**DIRECTIONS**
What you return must be every line below that includes the word "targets".

☆ ☆ ☆

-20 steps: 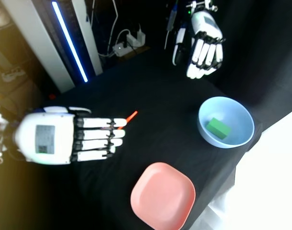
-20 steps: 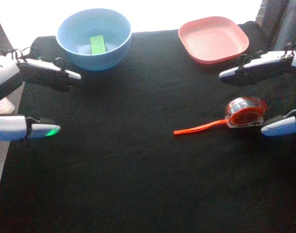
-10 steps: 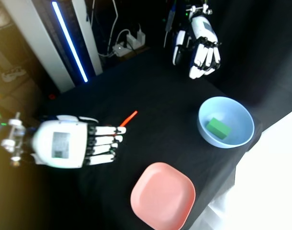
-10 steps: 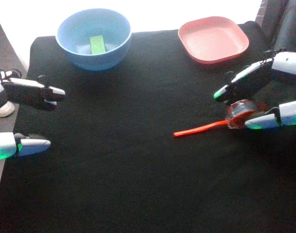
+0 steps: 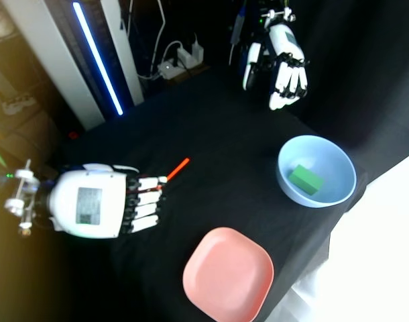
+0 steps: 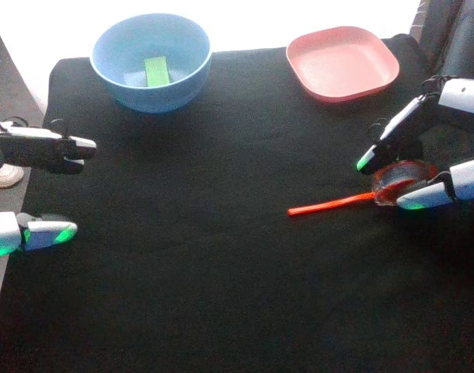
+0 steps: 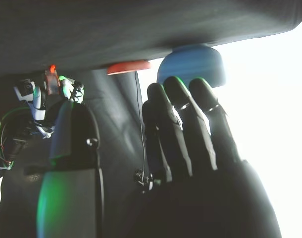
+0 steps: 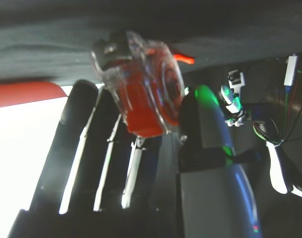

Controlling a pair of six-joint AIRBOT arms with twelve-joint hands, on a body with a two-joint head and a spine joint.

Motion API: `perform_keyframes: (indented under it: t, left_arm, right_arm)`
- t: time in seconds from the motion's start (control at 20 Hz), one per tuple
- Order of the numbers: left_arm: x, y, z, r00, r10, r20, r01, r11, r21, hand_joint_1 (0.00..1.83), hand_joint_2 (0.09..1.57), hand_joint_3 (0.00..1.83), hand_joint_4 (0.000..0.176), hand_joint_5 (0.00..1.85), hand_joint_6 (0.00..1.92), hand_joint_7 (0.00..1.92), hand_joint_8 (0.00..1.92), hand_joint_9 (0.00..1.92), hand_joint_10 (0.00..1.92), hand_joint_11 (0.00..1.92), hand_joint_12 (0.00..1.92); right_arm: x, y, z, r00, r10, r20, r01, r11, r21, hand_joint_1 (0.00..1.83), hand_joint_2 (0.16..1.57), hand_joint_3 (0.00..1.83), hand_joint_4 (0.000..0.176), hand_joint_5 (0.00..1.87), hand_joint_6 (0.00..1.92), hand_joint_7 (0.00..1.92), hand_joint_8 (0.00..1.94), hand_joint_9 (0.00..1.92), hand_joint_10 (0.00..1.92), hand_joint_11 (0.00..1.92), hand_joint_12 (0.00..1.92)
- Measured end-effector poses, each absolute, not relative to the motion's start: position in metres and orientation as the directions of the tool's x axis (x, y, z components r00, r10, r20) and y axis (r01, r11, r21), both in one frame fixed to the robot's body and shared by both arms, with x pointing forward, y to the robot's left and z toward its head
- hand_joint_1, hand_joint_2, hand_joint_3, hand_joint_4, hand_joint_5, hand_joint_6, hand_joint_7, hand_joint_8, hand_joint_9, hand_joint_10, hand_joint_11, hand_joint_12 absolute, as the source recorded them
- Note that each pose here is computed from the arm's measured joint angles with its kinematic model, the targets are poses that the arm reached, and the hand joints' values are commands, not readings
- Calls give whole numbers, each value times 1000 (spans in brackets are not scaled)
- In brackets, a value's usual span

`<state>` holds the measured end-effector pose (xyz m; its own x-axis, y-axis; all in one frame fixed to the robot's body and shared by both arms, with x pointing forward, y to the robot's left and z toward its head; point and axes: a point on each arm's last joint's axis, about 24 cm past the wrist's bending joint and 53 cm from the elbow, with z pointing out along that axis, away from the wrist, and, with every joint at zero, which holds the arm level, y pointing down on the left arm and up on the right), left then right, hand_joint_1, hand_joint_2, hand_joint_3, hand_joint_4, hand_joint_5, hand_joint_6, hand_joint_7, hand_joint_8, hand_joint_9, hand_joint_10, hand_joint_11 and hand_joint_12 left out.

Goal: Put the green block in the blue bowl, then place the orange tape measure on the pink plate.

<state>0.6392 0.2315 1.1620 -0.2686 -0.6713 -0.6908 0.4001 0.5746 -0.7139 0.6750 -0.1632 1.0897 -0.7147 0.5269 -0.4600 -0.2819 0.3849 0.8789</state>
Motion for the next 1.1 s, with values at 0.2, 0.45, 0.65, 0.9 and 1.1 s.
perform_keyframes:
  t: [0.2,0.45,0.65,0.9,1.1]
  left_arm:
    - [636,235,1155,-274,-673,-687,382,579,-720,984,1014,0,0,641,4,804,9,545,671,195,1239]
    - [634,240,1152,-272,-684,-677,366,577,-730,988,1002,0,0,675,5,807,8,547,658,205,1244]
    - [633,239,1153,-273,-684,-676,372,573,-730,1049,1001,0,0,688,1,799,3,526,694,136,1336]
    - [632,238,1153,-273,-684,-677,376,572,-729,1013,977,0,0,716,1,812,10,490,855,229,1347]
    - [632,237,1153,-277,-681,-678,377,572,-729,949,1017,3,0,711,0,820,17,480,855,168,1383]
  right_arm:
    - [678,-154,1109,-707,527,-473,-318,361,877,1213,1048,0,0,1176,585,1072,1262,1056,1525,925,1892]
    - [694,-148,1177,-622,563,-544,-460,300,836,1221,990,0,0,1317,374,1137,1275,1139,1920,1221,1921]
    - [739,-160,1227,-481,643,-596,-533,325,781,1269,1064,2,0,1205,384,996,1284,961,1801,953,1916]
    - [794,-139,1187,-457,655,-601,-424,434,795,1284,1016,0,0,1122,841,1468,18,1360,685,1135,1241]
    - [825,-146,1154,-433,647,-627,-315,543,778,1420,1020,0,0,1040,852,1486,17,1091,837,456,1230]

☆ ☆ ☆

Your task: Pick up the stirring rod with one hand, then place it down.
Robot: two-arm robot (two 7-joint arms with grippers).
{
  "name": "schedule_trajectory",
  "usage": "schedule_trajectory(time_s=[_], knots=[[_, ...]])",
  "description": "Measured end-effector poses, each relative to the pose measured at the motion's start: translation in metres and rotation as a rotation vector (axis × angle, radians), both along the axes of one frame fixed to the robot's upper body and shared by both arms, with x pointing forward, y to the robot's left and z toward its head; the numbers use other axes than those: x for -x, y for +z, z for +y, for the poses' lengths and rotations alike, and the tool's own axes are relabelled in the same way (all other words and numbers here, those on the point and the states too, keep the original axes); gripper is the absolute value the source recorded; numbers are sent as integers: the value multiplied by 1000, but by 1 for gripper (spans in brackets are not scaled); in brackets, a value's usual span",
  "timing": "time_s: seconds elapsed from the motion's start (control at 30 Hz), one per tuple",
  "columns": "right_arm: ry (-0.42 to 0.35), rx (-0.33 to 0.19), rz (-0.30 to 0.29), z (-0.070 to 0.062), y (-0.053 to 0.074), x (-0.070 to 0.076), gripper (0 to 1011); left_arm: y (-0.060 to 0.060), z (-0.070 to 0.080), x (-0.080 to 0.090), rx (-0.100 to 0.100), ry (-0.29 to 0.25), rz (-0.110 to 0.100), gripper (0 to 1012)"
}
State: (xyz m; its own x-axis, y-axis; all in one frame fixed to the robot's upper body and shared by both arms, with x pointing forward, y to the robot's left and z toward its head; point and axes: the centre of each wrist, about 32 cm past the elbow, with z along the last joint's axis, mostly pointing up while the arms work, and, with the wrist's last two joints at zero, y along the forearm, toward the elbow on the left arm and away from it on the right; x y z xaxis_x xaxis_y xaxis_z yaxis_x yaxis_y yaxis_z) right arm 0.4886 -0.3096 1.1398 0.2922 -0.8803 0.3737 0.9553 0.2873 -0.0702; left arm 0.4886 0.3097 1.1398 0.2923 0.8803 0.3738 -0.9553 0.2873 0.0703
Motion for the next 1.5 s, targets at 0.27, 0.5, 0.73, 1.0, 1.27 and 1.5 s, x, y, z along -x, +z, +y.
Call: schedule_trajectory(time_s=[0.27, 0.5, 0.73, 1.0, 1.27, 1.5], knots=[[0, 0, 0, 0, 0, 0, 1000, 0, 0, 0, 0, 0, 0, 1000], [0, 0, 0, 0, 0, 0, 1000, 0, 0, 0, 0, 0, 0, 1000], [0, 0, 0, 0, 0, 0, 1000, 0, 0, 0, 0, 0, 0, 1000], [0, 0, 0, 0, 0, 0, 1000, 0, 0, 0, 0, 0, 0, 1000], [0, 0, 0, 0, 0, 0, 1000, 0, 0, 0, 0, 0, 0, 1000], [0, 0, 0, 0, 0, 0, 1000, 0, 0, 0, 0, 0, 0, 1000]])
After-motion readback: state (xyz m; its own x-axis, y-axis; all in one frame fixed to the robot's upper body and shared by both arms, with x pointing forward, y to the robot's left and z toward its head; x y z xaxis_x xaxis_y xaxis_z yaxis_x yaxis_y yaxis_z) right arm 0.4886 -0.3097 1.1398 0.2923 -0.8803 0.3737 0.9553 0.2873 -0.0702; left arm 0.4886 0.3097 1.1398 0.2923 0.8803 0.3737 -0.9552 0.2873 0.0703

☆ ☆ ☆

**TASK OUTPUT**
- Note that each pose here is computed from the arm's measured joint angles with its kinematic model, the targets are poses that the arm reached, and the hand joints' values are commands, not readings
Motion for the next 1.5 s, targets at 0.27, 0.5, 0.73, 1.0, 1.27 and 1.5 s, x, y, z along -x, +z, +y.

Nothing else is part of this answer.